Labour's internal elections

Submitted by martin on 12 August, 2020 - 7:57 Author: Martin Thomas
Lara McNeill

Above: Lara McNeill, second from right at front, giving the "vigilance salute". That "salute" has been widely shared on social media by sections around Young Labour, including sometimes with captions such as "celebrates the 89th anniversary of the expulsion of Trotsky from the Soviet Union". More here.


Nominations for the elections for 18 places on Labour's National Executive (NEC), and for the Young Labour national committee, remain open until 27 September.

There are over 170 candidates in the NEC contest. Two slates (or two-and-two-halves) lead the contest for the nine CLP [Constituency Labour Party] places. Since the election is by STV, both the right-wing coalition Labour To Win and the Centre Left Grassroots Alliance (CLGA) are pushing only six names. Open Labour is pushing two, and the Tribune group of MPs three.

While siding with the left against the right, we want the shortcomings of the left slate process to be noted. Instead of first establishing a left platform, covering at least the issues key for the NEC, conference sovereignty and internal democracy, the CLGA first agreed names then asked the six to sign a platform. It got only the blandest generalities.

Jermain Jackman, on the OL slate, is as left-wing as any of the CLGA nominees, and deserves to be nominated too.

For the NEC youth place, candidates need two affiliated groups (unions or other) to reach the ballot paper. So most won't, but the two certainties seem to be Lara McNeill (CLGA) and Kira Lewis, informally backed by LTW.

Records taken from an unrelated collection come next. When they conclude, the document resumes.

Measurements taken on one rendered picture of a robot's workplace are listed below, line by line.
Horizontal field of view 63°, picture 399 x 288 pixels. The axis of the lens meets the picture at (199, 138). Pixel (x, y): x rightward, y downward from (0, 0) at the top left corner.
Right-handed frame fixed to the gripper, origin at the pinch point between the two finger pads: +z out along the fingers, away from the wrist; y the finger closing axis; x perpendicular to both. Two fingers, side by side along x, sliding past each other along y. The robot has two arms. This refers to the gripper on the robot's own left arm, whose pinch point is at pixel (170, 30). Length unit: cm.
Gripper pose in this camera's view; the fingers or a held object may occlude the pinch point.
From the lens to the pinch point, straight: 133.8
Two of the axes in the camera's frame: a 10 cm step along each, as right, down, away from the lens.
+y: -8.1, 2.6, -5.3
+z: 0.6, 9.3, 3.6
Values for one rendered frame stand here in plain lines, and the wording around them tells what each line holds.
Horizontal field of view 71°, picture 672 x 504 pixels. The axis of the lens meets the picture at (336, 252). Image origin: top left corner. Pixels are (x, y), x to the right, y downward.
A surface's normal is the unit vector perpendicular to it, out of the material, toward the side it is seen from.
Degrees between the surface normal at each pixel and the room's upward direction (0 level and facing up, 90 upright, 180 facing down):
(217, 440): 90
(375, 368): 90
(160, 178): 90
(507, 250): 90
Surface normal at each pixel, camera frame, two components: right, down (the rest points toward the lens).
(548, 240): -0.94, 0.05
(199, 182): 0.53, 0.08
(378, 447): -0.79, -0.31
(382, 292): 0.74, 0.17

They don't need CLP nominations. If they seek them, we want it noted that under the leadership of Lara McNeill and her friends, Young Labour has declined and has had a narrow-minded regime. Lara McNeill herself has been photographed giving the "vigilance salute", adopted by the Stalinists in Young Labour from the anti-Trotskyist witch-hunts of the 1930s and 40s.

Candidates for the disabled place need five CLPs. The front-runner is CLGA-backed Ellen Morrison, who already has two union nominations (Unite and Bakers), but Morrison is on a similar wavelength to McNeill. We would rather nominate Richard Rieser, well-known as a promoter of inclusive education, and with a good previous record as an activist in the teachers' union NUT.

Nominations for the YL committee places are made by individual under-27 members, not by CLPs.